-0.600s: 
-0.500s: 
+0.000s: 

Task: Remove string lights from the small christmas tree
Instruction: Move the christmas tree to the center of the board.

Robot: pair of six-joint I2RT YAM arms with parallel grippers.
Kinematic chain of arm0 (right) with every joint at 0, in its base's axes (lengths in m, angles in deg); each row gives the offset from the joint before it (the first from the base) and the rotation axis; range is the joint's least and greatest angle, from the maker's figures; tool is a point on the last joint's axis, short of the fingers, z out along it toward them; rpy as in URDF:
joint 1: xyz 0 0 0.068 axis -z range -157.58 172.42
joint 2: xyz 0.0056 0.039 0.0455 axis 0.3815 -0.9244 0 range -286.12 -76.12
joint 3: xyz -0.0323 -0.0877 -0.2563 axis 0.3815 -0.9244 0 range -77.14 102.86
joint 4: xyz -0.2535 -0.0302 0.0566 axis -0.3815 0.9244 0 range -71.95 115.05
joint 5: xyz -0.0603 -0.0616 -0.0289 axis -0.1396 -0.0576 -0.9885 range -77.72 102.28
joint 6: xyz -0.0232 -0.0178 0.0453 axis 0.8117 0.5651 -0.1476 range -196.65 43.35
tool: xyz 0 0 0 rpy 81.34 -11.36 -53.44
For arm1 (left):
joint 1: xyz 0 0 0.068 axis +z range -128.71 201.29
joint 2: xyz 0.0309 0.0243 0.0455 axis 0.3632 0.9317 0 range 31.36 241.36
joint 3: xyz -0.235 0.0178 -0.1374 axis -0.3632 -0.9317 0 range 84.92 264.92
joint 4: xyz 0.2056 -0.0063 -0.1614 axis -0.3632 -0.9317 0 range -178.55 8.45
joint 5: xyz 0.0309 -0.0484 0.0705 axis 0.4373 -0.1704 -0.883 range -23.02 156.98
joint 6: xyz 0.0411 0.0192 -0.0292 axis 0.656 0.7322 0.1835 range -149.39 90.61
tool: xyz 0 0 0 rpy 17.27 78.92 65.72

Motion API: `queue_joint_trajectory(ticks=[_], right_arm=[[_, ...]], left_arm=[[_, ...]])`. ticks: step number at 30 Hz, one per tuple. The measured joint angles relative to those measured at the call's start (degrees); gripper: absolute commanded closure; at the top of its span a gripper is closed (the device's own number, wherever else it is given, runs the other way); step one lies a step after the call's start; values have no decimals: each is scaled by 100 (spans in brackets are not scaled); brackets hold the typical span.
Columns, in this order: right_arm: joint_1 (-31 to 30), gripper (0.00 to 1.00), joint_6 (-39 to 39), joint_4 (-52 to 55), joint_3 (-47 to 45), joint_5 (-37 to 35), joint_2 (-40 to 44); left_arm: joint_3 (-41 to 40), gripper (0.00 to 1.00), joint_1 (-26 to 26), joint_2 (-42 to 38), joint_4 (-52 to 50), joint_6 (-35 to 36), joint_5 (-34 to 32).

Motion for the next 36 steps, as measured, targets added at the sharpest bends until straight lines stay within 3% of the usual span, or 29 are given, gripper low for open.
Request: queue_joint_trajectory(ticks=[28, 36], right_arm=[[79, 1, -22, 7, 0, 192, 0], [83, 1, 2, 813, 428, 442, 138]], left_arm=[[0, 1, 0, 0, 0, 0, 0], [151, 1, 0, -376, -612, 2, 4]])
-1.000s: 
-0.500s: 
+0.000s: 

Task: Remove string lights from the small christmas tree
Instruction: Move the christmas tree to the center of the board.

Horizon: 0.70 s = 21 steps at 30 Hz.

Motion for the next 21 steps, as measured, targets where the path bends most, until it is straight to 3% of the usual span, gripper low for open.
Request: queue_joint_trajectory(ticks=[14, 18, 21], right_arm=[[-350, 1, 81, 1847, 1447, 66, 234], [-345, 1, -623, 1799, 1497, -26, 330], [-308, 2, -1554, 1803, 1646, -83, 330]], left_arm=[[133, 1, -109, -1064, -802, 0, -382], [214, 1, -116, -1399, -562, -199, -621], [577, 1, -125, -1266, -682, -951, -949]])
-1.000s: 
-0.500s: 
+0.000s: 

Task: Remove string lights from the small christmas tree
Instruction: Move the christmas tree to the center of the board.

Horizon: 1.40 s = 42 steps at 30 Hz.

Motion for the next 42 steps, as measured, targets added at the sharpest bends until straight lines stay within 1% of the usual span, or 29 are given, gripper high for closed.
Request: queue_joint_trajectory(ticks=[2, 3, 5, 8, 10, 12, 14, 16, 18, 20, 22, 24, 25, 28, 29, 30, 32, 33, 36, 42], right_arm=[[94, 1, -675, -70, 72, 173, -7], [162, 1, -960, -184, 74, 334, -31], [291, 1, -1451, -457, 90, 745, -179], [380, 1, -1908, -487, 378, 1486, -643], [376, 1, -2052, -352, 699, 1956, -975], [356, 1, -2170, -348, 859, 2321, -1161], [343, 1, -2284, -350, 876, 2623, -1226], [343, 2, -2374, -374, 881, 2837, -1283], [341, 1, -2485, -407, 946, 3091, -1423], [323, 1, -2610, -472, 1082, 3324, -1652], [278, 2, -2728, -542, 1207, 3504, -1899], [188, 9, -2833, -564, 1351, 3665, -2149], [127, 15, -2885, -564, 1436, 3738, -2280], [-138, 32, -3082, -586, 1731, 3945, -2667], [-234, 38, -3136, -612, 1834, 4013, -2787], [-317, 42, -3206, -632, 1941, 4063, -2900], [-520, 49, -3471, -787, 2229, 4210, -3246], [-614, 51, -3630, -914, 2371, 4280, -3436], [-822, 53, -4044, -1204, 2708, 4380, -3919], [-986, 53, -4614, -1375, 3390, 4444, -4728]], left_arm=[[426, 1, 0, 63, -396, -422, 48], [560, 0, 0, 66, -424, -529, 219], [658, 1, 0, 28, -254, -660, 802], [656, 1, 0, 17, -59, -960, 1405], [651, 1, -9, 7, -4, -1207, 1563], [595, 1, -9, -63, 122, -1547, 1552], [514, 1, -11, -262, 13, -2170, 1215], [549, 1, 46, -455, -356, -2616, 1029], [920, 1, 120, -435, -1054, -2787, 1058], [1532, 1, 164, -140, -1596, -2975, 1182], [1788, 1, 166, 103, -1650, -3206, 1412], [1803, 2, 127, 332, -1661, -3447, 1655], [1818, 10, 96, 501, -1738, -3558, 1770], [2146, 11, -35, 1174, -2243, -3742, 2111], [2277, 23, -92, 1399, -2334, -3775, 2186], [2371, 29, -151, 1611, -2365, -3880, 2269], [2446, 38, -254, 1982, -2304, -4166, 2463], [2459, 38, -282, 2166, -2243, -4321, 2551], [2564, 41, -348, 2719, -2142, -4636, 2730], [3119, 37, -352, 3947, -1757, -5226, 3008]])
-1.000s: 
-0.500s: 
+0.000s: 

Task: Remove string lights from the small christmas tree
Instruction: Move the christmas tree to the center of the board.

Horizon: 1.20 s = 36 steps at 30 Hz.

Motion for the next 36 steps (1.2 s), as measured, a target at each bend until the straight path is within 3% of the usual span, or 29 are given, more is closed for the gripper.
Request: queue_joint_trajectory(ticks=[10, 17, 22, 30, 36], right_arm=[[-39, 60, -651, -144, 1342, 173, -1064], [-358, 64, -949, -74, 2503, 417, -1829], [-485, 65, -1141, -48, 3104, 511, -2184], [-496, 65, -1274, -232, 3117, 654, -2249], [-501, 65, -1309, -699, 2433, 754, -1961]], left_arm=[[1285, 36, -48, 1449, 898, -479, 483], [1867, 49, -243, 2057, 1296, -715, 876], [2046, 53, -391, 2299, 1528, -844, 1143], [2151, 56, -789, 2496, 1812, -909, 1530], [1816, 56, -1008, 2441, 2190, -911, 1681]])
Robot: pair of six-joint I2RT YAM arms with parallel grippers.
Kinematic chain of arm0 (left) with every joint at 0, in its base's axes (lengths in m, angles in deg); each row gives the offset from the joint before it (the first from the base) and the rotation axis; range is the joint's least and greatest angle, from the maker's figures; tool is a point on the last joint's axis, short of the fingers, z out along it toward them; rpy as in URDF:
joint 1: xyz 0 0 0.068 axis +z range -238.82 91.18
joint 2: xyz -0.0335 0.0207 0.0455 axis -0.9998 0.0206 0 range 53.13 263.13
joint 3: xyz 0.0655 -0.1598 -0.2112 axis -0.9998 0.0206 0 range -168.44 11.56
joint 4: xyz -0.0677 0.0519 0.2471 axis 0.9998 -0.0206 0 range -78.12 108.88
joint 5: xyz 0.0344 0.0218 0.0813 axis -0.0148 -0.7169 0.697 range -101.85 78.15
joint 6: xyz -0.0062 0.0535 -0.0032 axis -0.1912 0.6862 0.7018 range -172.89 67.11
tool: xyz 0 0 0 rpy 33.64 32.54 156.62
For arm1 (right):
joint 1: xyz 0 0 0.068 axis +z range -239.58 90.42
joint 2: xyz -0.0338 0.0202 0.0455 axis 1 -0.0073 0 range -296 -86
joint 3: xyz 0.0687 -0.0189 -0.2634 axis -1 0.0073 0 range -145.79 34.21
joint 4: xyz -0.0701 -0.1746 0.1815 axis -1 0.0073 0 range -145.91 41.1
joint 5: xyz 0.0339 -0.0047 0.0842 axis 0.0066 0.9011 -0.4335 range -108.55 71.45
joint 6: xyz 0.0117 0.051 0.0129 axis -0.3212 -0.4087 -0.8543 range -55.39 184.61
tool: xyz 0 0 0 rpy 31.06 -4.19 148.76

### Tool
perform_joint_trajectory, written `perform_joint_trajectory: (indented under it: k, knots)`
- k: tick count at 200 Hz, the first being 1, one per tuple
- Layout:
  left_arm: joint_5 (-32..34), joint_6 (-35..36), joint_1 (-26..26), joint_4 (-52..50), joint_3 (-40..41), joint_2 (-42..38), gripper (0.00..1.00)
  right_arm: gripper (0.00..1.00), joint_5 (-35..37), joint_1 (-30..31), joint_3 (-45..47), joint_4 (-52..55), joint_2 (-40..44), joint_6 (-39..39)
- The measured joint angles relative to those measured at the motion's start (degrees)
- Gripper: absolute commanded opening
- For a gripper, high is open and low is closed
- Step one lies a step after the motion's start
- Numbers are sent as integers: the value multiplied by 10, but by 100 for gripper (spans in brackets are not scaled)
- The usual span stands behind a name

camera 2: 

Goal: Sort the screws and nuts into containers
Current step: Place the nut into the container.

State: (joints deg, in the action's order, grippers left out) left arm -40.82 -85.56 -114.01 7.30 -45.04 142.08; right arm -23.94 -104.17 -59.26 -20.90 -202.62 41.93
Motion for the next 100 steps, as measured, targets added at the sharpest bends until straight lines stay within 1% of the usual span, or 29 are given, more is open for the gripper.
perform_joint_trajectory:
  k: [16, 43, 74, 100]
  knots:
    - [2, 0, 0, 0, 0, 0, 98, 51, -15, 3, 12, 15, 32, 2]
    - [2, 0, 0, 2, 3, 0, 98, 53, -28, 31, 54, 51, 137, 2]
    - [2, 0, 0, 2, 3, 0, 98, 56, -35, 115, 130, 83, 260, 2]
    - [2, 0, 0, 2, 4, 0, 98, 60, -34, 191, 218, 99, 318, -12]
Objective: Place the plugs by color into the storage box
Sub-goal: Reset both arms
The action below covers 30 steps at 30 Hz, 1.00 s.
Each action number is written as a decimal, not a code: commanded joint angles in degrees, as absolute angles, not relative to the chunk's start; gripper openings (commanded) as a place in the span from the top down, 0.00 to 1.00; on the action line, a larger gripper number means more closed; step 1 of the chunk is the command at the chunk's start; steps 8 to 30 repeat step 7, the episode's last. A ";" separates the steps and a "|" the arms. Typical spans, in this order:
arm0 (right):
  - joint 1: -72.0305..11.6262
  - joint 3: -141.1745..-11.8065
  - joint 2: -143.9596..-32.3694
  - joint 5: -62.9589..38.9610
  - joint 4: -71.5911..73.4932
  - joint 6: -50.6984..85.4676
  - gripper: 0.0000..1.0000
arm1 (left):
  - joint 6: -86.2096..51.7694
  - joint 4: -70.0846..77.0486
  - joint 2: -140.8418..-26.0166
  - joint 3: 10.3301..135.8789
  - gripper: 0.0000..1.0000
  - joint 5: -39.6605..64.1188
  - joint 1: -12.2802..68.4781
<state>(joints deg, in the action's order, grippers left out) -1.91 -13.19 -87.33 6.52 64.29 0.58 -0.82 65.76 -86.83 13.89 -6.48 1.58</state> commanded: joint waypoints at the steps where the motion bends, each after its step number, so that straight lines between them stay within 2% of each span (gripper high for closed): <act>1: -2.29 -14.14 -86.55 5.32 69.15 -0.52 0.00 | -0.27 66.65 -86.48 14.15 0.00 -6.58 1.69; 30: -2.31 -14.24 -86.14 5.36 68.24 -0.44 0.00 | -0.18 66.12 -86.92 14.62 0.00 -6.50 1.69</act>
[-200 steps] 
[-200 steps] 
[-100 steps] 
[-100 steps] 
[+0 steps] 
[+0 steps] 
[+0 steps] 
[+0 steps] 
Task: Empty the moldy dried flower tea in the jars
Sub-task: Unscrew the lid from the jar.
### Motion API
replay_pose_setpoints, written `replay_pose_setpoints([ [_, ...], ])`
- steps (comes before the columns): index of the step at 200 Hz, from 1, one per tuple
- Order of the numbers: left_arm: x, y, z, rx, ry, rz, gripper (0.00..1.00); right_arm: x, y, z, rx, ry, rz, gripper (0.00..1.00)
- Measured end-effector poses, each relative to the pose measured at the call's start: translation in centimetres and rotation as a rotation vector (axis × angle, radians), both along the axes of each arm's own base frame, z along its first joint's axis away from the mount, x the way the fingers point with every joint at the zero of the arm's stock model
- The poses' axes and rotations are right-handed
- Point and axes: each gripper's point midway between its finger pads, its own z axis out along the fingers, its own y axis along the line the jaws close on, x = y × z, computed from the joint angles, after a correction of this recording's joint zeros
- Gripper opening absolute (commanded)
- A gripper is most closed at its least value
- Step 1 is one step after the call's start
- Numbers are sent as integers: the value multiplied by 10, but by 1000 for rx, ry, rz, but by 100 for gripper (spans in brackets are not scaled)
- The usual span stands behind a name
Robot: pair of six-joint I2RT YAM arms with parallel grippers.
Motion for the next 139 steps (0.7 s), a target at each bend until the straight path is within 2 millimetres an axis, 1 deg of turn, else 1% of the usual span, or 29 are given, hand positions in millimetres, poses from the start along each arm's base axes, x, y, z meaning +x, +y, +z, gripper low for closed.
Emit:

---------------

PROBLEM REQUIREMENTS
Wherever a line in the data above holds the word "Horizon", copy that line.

OUTPUT FOR THIS EXERCISE
Horizon: 0.70 s = 21 steps at 30 Hz.
Horizon: 1.40 s = 42 steps at 30 Hz.
Horizon: 1.20 s = 36 steps at 30 Hz.

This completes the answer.